Problem requirements => Data follows below. Repeat exactly the lines between the line holding "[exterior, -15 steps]" and the line holding "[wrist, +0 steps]", inclusive, and nothing more; drop pictures.

Saved entries =>

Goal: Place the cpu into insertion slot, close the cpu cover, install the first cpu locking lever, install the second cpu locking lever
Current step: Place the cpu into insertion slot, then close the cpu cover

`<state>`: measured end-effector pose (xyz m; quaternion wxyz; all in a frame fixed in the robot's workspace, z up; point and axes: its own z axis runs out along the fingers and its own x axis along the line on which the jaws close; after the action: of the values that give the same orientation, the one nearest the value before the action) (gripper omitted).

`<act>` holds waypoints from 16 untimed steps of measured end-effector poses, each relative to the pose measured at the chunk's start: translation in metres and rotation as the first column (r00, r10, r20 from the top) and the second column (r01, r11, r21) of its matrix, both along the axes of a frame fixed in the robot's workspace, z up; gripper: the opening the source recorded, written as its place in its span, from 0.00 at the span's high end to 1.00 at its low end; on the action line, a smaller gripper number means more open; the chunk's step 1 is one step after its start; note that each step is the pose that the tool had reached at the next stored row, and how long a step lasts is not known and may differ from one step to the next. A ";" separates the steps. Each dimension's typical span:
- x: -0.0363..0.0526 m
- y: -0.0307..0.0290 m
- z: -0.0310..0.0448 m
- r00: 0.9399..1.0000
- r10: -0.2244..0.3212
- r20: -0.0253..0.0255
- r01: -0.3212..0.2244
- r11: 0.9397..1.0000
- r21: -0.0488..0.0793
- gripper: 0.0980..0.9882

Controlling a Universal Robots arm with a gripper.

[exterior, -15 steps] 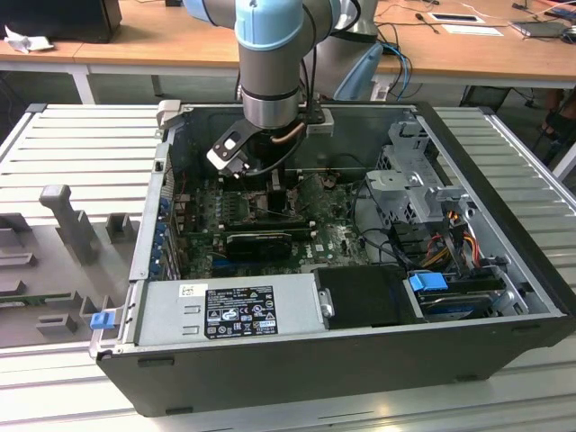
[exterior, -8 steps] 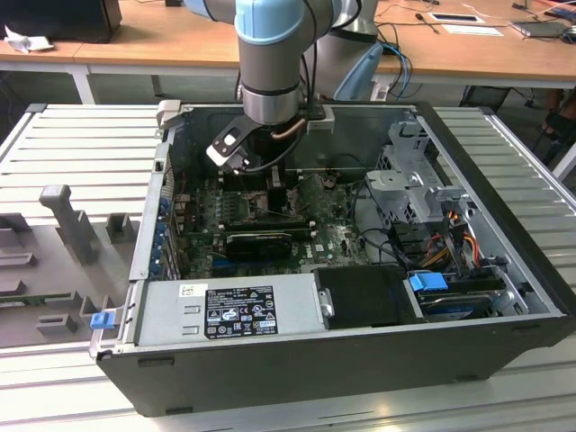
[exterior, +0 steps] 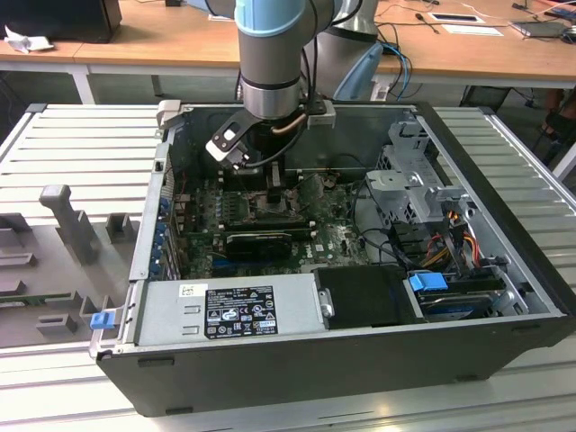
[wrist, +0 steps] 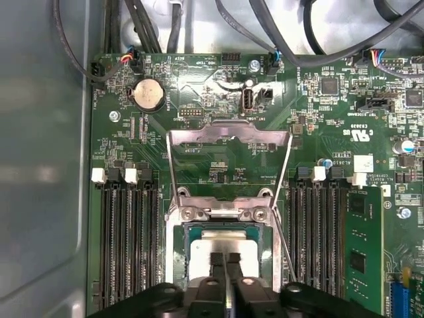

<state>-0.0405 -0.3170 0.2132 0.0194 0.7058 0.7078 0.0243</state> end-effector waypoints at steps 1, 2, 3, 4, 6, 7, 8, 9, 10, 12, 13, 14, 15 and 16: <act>0.0000 0.0000 0.0010 1.000 0.000 0.000 0.000 1.000 0.000 0.99; 0.0000 0.0000 0.0019 1.000 0.000 0.000 0.000 1.000 0.000 0.99; 0.0000 0.0001 0.0021 1.000 0.000 0.000 0.000 1.000 0.000 0.99; 0.0000 0.0001 0.0023 1.000 0.000 0.000 0.000 1.000 0.000 0.99; 0.0000 0.0000 0.0034 1.000 0.000 0.000 0.000 1.000 0.000 0.99; 0.0000 0.0000 0.0041 1.000 0.000 0.000 0.000 1.000 0.000 0.99; 0.0000 0.0000 0.0058 1.000 0.000 -0.001 0.000 1.000 0.000 0.99; 0.0000 0.0000 0.0067 1.000 0.000 0.000 0.000 1.000 0.000 0.99; 0.0000 0.0000 0.0076 1.000 0.000 -0.001 0.000 1.000 0.000 0.99; 0.0000 0.0000 0.0085 1.000 0.000 -0.001 0.000 1.000 0.000 0.99; 0.0003 0.0000 0.0087 1.000 0.000 -0.002 0.000 1.000 0.000 0.99; 0.0021 0.0000 0.0088 1.000 0.000 -0.005 0.000 1.000 0.000 0.99; 0.0061 0.0000 0.0089 1.000 0.000 -0.007 0.000 1.000 0.000 0.99; 0.0080 -0.0002 0.0089 1.000 0.000 -0.008 0.000 1.000 0.000 0.99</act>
<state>-0.0325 -0.3172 0.2220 0.0166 0.7058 0.7079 0.0216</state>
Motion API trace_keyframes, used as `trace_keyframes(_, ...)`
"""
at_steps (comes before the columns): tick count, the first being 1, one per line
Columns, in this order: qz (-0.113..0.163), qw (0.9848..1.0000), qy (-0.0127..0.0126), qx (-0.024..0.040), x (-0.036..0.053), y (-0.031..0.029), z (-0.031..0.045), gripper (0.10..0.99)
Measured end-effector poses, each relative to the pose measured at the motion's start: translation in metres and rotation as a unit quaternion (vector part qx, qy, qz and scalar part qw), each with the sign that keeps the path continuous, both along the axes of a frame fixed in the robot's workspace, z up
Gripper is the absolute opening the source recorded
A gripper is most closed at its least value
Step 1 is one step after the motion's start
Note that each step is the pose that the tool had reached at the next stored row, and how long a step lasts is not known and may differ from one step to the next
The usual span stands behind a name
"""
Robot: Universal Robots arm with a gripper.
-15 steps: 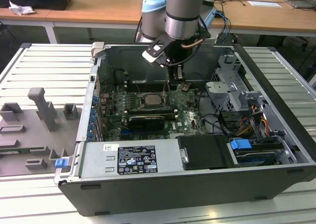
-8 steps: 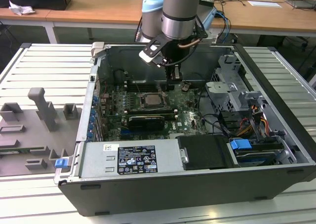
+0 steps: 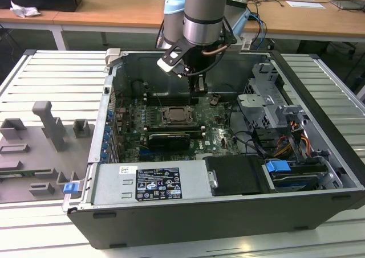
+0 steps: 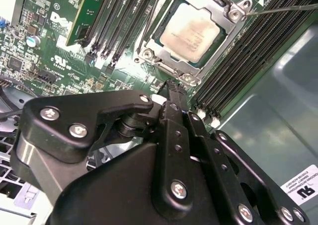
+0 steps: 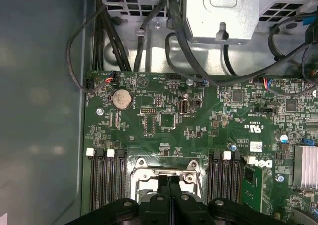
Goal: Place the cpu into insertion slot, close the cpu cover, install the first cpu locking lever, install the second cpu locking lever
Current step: 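Close the cpu cover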
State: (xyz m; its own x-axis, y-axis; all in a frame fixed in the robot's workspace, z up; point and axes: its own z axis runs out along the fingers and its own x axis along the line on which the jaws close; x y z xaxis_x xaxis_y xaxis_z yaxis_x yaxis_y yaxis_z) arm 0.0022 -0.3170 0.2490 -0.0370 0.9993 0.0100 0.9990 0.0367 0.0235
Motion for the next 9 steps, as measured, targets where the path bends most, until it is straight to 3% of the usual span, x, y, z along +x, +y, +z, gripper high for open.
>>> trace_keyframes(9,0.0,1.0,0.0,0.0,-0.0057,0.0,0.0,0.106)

Response for this exercise =>
[exterior, -15 steps] 
[exterior, -8 steps] 
[exterior, +0 steps] 
[wrist, +0 steps] 

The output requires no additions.